● **Brief**:
When you transcribe the lines below, keep every word the same and leave the pictures behind.

● **Data block**:
- Opening Delimiter -

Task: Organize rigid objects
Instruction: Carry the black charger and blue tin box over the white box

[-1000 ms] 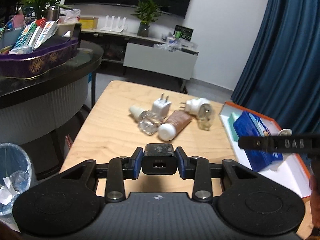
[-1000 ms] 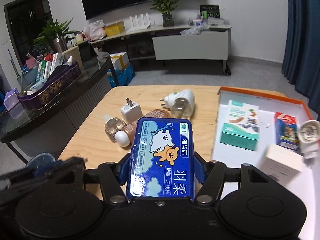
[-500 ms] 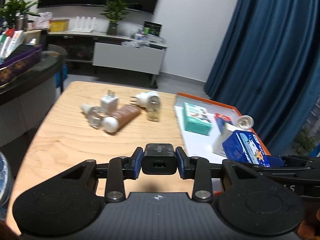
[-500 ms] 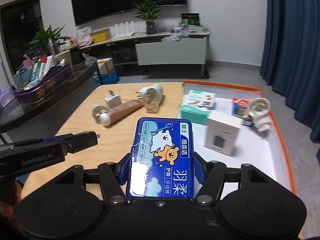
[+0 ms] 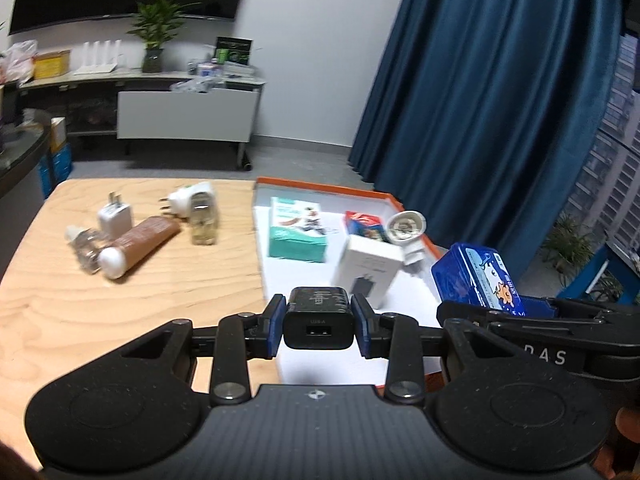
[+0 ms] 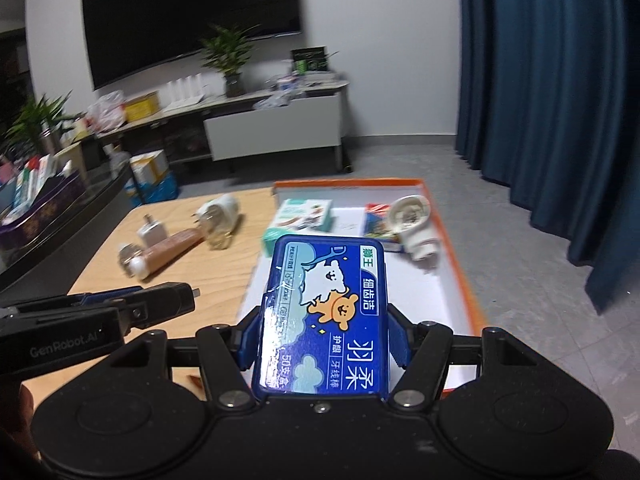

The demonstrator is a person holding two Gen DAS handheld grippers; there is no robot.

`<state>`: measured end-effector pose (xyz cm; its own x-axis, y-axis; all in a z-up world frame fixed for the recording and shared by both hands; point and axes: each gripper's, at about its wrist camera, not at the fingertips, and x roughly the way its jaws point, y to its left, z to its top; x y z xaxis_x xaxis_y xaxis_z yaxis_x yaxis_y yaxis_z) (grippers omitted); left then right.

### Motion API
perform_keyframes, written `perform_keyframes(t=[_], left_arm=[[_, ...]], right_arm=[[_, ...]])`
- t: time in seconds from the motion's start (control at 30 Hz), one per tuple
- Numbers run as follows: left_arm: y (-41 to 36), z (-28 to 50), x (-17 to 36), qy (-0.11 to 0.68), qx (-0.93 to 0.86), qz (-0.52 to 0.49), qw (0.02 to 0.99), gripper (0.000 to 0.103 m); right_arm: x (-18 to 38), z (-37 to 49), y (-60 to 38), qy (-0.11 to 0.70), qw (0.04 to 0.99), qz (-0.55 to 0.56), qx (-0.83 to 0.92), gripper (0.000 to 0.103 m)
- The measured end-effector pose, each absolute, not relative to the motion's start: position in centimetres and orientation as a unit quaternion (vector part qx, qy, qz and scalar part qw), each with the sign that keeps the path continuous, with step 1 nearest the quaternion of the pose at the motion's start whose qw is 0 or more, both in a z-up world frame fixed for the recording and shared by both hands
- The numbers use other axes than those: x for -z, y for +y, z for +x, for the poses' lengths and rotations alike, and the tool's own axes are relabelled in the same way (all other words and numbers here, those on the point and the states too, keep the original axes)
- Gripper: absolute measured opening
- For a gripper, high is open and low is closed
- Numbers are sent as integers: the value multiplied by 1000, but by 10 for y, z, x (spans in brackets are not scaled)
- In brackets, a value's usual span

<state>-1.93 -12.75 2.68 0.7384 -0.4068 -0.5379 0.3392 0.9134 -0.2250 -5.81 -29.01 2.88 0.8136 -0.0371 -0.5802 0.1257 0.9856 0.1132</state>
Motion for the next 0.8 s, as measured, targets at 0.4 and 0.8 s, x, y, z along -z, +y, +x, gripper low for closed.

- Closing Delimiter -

● **Solution to this problem**:
Task: Organize rigid objects
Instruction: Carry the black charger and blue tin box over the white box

[-1000 ms] 
[-1000 ms] 
[-500 ms] 
[-500 ms] 
[+0 ms] 
[+0 ms] 

The demonstrator is a person holding two Gen DAS handheld grippers; there is no robot.

`<state>`: measured end-effector pose (xyz cm; its own x-axis, y-axis; all in a z-up world frame fixed for the recording and shared by both hands; point and axes: each gripper's, at about its wrist camera, not at the fingertips, and x roughly the way its jaws point, y to its left, z to its top; x y z xaxis_x xaxis_y xaxis_z yaxis_x yaxis_y yaxis_z) (grippers omitted); left then right.

### Motion API
perform_keyframes, written `perform_keyframes(t=[_], left_arm=[[_, ...]], right_arm=[[_, ...]])`
- t: time in seconds from the motion's start (control at 30 Hz), one per tuple
- Numbers run as follows: left_arm: y (-41 to 36), z (-28 to 50), x (-17 to 36), qy (-0.11 to 0.68), qx (-0.93 to 0.86), qz (-0.52 to 0.49), qw (0.02 to 0.99), gripper (0.000 to 0.103 m); right_arm: x (-18 to 38), z (-37 to 49), y (-60 to 38), qy (-0.11 to 0.70), qw (0.04 to 0.99), qz (-0.55 to 0.56), qx (-0.83 to 0.92), gripper (0.000 to 0.103 m)
- The measured end-effector pose, each absolute, not relative to the motion's start: position in centimetres and orientation as a unit quaternion (vector part qx, qy, qz and scalar part qw), each with the sign that keeps the path continuous, with step 1 nearest the quaternion of the pose at the motion's start whose qw is 0 or more, both in a z-up world frame fixed for the recording and shared by both hands
- The numbers use other axes than those: x for -z, y for +y, z for +x, for the poses' lengths and rotations alike, and the tool's own axes are relabelled in the same way (all other words and numbers here, those on the point and the states too, keep the original axes)
- Gripper: absolute measured opening
- For a gripper, high is open and low is closed
- Numbers are sent as integers: the value multiplied by 1000, but by 10 for y, z, x (spans in brackets are not scaled)
- In brackets, a value's usual span

<state>-1.93 -12.75 2.68 0.7384 -0.4068 -0.5379 0.3392 0.9134 -0.2250 -5.81 -29.01 2.88 0.8136 -0.0371 -0.5802 0.1257 0.9856 0.1132</state>
Motion for the next 0.8 s, as measured, targets at 0.4 and 0.8 s, x, y, z along -z, +y, +x, gripper low for closed.

This brings the exercise to completion.